The solution set cannot contain duplicate subsets. You can return the solution set in any order.
,2,2 input: [1] output: [[2], [1],,2,2 [1], [2], [1, 2], []]Copy the code
Basic steps
An updated version of the previous question, with repeating elements. The general idea is the same, carefully read the comments below for minor changes.
Writing implement
var subsetsWithDup = function(nums) {
let [res, curUsed] = [[], {}]
/ / first order
nums = nums.sort((a, b) = > a - b)
let dfs = (startIdx, curPath) = > {
res.push(curPath.slice())
for(var i = 0, len = nums.length; i < len; i++){
if (curUsed[i] || i < startIdx) {
continue;
}
// The current value is used or
// The current value is equal to the previous value:
Nums [i-1] = nums[i-1]; nums[i-1] = nums[i-1]
// 2 nums[i-1] = nums[i-1] = nums[i-1
if (i > 0 && nums[i] === nums[i-1] && curUsed[i-1= = =false) {
continue
}
curPath.push(nums[i])
curUsed[i] = true
dfs(i + 1, curPath)
curPath.pop()
curUsed[i] = false
}
}
dfs(0[]),return res
};
let nums = [1.2.2]
console.log(subsetsWithDup(nums))
Copy the code
After these three questions, I think you have mastered the DFS + backtracking problem quite well!
In addition, I would like to recommend the article of the eldest brother to you.
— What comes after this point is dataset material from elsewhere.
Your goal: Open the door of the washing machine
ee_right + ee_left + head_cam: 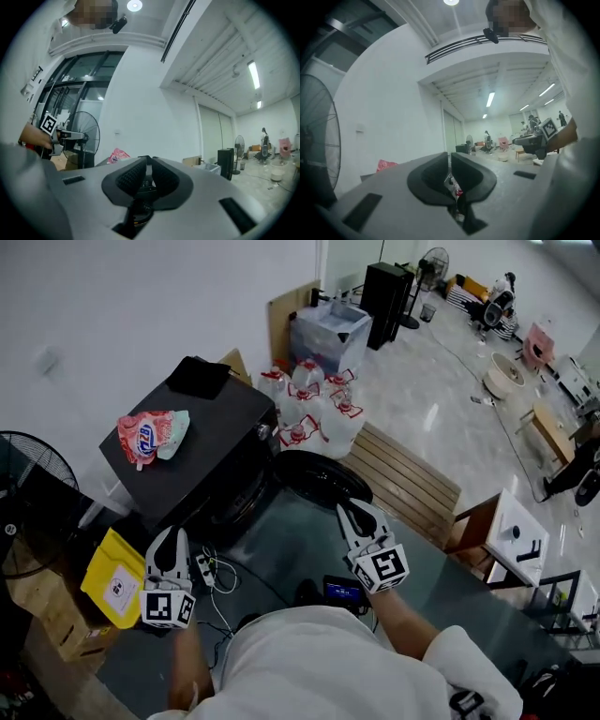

It is very simple and profound. It is very effective for the students who advance in the front end. Core concepts and algorithm disassembly series
That’s all for today. If you want to work with me, you can add me to my wechat account infinity_9368, and you can chat with me and add my secret code “Tianwang Gedi Hu”. Verify the message please send me presious tower shock the rever monster, I see it through, the code is not on the ha, add after I will do my best to help you, but pay attention to the way of asking questions, suggest reading this article first: the wisdom of asking questions
In addition, want to talk to me, make a friend also welcome ha.